Der neue EZB-Präsident Mario Draghi setzt gleich zu Beginn seiner Amtszeit Akzente: Die Notenbank senkte gleich in der ersten Sitzung unter Vorsitz des Italieners überraschend die Zinsen.
Der Leitzins im Euro-Raum wird von 1,5 auf 1,25 Prozent verringert, wie die Europäische Zentralbank am Donnerstag in Frankfurt mitteilte. Draghi hatte erst am Dienstag den Franzosen Jean-Claude Trichet an der EZB-Spitze abgelöst.
Die meisten Ökonomen hatten trotz der drohenden Rezession und der Staatsschuldenkrise zunächst keine Zinssenkung erwartet. Niedrige Zinsen verbilligen Kredite und können Investitionen und Konsum ankurbeln, doch billiges Geld heizt auch die Inflation an - und die lag im Euro-Raum zuletzt bei 3,0 Prozent und damit weit über dem Zielwert der Währungshüter von knapp unter 2,0 Prozent.

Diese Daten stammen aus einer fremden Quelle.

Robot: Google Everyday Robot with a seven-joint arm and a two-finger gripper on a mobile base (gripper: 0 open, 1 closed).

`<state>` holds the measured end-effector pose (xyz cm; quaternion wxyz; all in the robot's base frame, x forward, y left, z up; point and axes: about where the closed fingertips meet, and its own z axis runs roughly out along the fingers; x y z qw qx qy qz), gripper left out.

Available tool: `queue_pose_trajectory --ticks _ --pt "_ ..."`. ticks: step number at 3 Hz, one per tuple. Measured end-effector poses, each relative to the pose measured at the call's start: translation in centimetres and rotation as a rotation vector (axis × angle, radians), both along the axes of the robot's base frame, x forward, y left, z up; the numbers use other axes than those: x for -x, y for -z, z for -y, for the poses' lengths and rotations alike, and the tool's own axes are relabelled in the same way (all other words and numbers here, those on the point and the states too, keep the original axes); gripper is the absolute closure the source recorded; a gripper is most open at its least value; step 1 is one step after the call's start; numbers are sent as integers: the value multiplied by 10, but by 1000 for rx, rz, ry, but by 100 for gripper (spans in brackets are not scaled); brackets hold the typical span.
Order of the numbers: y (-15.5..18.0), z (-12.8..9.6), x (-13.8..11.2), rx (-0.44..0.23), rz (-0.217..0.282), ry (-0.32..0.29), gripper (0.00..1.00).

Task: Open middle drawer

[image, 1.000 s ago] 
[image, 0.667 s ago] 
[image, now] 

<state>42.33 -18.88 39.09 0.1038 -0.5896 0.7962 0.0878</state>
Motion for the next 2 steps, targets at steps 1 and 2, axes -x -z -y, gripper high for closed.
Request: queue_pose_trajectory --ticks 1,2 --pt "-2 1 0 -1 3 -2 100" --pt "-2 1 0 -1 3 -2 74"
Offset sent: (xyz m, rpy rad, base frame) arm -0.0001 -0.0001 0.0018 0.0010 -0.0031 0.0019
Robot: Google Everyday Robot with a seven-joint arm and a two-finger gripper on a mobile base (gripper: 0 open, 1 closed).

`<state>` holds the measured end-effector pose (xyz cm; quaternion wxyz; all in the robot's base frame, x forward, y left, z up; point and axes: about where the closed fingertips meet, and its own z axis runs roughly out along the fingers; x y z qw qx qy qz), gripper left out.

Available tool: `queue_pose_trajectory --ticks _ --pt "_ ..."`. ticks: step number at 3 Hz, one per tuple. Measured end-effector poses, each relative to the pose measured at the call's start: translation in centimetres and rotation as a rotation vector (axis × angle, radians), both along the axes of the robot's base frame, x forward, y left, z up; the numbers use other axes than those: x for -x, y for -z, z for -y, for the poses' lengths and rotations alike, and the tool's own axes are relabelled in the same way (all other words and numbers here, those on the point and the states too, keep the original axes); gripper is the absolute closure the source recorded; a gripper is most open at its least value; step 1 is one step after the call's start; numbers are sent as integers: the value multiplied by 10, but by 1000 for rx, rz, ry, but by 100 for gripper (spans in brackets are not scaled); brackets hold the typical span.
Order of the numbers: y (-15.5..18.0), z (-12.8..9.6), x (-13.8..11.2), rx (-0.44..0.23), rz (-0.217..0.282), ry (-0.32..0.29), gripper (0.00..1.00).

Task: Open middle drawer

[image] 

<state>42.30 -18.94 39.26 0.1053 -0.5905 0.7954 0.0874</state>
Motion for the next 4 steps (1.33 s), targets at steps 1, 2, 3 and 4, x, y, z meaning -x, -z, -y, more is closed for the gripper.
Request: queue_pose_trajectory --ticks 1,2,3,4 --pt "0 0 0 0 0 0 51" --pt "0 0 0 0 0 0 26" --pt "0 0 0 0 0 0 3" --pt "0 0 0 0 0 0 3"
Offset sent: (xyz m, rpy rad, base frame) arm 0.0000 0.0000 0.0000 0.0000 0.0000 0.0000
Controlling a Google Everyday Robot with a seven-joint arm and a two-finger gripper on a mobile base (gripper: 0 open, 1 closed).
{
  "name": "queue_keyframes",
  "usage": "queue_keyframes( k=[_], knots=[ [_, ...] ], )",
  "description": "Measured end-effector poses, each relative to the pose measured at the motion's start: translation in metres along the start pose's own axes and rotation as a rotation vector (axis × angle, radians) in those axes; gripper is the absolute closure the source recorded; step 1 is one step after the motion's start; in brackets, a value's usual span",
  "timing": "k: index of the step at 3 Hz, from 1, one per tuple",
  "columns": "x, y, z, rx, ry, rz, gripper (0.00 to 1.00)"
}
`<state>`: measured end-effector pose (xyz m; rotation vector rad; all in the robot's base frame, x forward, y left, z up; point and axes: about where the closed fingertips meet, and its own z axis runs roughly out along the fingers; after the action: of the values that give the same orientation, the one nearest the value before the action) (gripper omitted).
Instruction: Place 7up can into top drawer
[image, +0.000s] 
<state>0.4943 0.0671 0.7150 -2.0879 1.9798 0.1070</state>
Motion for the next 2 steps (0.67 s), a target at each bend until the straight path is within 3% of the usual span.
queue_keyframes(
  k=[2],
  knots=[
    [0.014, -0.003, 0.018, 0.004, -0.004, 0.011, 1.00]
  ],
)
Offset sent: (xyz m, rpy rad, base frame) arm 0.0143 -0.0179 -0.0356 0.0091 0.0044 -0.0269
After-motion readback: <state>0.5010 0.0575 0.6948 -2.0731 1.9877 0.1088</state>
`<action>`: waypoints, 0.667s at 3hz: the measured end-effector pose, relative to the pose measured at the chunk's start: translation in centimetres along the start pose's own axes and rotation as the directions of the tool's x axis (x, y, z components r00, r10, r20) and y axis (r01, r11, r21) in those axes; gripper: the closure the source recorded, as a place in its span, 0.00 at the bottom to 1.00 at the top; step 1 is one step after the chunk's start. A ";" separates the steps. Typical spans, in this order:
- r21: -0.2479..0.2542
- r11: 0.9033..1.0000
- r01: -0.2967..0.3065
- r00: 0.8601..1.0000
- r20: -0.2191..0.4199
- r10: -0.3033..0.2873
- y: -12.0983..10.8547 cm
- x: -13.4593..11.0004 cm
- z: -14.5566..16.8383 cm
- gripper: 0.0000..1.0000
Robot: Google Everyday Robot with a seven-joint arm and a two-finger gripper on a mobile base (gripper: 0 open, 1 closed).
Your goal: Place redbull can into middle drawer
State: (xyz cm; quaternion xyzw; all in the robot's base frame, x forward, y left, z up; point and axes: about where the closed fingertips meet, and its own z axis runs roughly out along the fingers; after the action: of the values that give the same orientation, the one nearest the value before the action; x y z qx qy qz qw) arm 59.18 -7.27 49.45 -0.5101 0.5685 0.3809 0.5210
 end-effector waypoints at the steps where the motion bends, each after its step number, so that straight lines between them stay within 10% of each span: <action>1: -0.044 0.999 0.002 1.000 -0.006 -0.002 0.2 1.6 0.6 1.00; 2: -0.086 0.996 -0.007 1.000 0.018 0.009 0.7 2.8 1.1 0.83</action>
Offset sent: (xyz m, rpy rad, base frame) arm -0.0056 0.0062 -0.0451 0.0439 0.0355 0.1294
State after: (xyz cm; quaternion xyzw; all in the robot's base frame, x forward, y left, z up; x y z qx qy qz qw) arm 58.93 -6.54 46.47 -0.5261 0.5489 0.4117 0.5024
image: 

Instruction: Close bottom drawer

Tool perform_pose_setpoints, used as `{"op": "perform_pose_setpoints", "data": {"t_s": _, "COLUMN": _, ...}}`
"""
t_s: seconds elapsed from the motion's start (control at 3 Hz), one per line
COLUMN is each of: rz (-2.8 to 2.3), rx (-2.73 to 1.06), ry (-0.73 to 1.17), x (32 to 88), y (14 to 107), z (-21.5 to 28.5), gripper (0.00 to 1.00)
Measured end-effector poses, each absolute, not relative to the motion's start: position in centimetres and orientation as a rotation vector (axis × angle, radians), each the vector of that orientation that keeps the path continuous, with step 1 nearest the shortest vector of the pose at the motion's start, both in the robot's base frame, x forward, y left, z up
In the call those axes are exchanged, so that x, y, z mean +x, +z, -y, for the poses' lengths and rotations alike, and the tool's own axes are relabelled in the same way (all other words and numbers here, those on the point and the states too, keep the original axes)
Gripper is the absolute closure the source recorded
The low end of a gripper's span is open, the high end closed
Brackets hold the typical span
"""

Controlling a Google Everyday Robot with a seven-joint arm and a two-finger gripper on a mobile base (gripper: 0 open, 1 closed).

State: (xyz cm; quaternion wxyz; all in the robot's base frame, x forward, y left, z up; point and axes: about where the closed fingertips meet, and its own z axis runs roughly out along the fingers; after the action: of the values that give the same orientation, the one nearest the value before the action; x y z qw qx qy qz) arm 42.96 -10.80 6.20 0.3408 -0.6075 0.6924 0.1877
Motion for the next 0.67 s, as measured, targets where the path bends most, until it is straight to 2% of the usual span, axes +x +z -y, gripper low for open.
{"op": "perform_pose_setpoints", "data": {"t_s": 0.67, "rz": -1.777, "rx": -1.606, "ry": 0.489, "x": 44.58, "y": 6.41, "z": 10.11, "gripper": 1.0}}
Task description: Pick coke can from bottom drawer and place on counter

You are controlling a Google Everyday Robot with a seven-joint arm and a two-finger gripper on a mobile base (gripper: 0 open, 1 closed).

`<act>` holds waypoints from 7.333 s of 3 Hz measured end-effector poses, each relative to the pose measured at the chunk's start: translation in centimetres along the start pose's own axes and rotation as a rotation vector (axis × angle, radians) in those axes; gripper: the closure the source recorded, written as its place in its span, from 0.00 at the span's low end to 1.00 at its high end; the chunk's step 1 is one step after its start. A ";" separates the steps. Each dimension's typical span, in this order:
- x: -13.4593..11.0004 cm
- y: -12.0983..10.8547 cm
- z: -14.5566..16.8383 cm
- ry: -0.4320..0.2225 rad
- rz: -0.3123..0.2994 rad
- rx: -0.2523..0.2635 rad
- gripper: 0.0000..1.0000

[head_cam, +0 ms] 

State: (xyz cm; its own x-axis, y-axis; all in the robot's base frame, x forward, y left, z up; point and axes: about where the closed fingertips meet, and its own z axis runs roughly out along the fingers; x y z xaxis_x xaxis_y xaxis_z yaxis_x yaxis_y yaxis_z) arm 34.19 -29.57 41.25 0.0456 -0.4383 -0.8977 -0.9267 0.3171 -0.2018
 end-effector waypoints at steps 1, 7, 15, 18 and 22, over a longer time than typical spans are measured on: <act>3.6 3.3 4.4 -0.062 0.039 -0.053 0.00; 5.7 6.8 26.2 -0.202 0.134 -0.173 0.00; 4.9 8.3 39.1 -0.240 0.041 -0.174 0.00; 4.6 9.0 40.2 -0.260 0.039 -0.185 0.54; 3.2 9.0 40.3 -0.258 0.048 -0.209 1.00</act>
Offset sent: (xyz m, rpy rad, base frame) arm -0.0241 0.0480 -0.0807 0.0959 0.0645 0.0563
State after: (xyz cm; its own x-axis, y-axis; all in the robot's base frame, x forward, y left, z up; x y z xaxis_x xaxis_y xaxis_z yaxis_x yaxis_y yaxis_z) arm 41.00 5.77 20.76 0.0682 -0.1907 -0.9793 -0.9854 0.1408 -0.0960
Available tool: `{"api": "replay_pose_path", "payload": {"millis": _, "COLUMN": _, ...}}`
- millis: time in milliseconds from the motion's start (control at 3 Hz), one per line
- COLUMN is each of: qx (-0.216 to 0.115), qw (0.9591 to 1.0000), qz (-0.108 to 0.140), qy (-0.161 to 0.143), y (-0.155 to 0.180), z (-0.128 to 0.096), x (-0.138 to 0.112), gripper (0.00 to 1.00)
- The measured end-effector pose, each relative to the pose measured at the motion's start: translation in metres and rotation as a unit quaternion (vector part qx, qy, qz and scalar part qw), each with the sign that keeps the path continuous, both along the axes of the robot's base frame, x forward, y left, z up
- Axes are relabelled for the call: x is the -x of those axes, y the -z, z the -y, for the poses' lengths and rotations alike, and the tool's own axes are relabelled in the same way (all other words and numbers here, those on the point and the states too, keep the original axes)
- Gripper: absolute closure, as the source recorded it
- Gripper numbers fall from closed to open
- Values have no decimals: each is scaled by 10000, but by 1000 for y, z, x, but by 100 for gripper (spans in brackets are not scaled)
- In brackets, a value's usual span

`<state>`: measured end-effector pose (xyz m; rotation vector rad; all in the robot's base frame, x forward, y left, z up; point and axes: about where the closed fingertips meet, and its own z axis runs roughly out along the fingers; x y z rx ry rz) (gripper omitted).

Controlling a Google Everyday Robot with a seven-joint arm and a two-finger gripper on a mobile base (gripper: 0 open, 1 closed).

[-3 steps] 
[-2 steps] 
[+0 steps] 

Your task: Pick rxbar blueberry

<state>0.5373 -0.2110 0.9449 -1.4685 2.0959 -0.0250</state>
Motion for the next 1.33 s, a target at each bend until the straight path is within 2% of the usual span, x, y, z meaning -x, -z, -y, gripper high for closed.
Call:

Die hohe Teuerung sprach nach Ansicht der meisten Volkswirte dafür, den wichtigsten Zins zur Versorgung der Geschäftsbanken im Euro-Raum mit Zentralbankgeld nicht zu senken. Die EZB hatte sich in diesem Jahr allmählich von ihrer Krisen-Politik des extrem billigen Geldes verabschiedet und den Leitzins in zwei Schritten von 1,0 auf 1,5 Prozent erhöht.
Börsen reagieren umgehend
Die überraschende Zinssenkung der EZB beflügelt die Aktienmärkte. Der Leitindex Dax weitete seine Gewinne weiter aus. Lag der Dax am Mittag noch bei 1,55 Prozent, ist er nun auf mehr als 3 Prozent ins Plus gestiegen. Der Bel 20 setzt ebenfalls seinen Aufwärtstrend fort und stieg mit mehr als 2 Prozent ins Plus.
Offen ist, ob die Notenbank weiterhin Milliarden in Staatsanleihen kriselnder Euro-Staaten stecken wird. Draghis Vorgänger Trichet war für diesen Tabubruch massiv kritisiert worden, denn die Notenbank steht mit dem Milliardenprogramm letztlich für unsolide Politik von Regierungen gerade. Nach Einschätzung von Volkswirten ist die Notenbank als Feuerwehr weiterhin unverzichtbar. Künftig könnte aber auch der Euro-Rettungsfonds EFSF Anleihen von Krisenländern kaufen.
Am Abend will Draghi zum G20-Gipfel nach Cannes reisen, um sich in die Beratungen der Staats- und Regierungschefs über die wieder aufgeflammte Griechenland-Krise einzuschalten.